**Task goal**
Locate the string "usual" throughout the material and copy every line in which it occurs.

##### Material provided #####

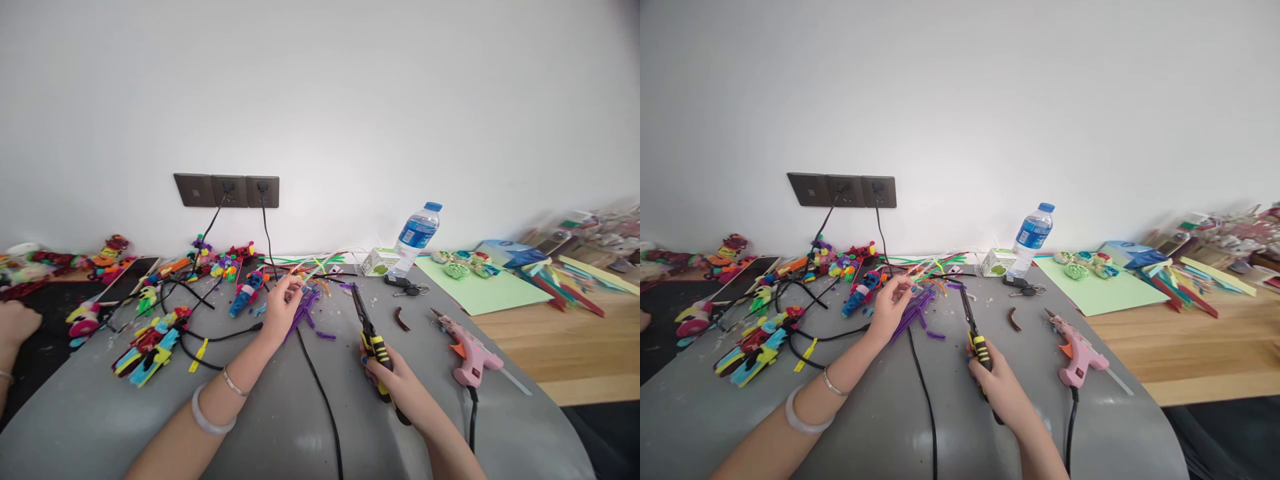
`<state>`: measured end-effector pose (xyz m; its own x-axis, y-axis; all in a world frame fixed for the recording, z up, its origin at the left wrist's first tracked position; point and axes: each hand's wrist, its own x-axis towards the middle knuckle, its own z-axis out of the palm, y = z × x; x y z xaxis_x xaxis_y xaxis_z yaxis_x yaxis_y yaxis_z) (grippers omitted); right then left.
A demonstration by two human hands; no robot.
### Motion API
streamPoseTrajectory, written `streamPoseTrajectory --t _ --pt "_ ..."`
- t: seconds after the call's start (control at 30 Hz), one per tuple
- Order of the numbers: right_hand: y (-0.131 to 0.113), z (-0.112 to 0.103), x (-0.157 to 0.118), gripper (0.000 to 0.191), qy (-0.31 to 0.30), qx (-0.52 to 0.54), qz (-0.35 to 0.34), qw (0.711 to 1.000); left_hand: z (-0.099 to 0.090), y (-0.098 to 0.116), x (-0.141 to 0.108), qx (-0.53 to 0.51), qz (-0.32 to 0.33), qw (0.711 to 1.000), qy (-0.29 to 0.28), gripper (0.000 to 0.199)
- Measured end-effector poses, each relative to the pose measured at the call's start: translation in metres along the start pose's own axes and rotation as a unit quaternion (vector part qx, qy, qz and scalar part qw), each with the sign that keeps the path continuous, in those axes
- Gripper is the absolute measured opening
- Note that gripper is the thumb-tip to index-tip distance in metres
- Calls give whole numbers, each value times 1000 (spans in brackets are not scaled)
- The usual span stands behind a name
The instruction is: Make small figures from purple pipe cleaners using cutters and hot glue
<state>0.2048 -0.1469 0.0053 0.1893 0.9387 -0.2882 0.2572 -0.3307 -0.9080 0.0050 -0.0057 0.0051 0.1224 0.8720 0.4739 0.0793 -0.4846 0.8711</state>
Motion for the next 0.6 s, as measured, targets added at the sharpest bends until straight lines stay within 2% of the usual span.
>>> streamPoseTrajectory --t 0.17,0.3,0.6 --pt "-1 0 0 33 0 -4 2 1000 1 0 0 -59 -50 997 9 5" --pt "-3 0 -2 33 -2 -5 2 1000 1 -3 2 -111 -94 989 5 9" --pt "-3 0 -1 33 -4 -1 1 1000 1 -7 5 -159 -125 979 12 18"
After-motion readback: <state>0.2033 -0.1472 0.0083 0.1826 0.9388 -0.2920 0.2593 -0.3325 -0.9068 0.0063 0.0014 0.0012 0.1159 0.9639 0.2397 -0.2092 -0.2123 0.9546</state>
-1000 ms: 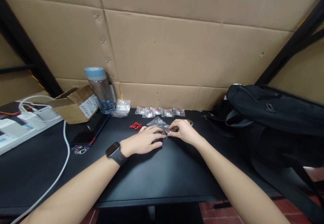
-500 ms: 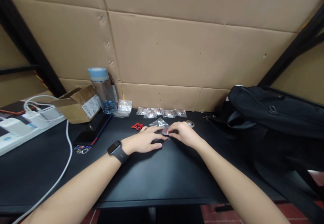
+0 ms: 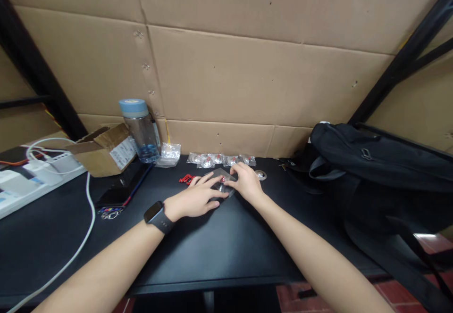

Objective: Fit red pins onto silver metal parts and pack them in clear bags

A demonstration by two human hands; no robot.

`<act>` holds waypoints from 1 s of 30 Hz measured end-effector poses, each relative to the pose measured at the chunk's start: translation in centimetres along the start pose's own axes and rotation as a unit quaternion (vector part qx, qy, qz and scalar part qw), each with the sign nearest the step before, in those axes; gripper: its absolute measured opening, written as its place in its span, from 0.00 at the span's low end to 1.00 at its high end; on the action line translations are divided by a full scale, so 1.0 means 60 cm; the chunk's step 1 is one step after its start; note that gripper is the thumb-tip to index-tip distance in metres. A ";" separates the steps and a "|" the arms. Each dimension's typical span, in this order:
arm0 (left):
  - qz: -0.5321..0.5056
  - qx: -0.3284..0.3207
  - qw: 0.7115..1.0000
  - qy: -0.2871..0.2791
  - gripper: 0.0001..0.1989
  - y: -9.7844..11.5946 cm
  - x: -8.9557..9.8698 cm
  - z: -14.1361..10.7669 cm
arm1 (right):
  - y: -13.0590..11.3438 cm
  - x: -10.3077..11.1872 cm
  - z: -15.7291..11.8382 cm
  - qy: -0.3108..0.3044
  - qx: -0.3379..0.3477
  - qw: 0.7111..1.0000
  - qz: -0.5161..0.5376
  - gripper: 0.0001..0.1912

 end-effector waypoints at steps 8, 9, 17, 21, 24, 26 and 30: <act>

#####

**Solution**
- The usual span stands behind a name
Motion for the next 0.6 s, as measured, targets added at the sharpest bends until straight lines stay within 2% of the usual span.

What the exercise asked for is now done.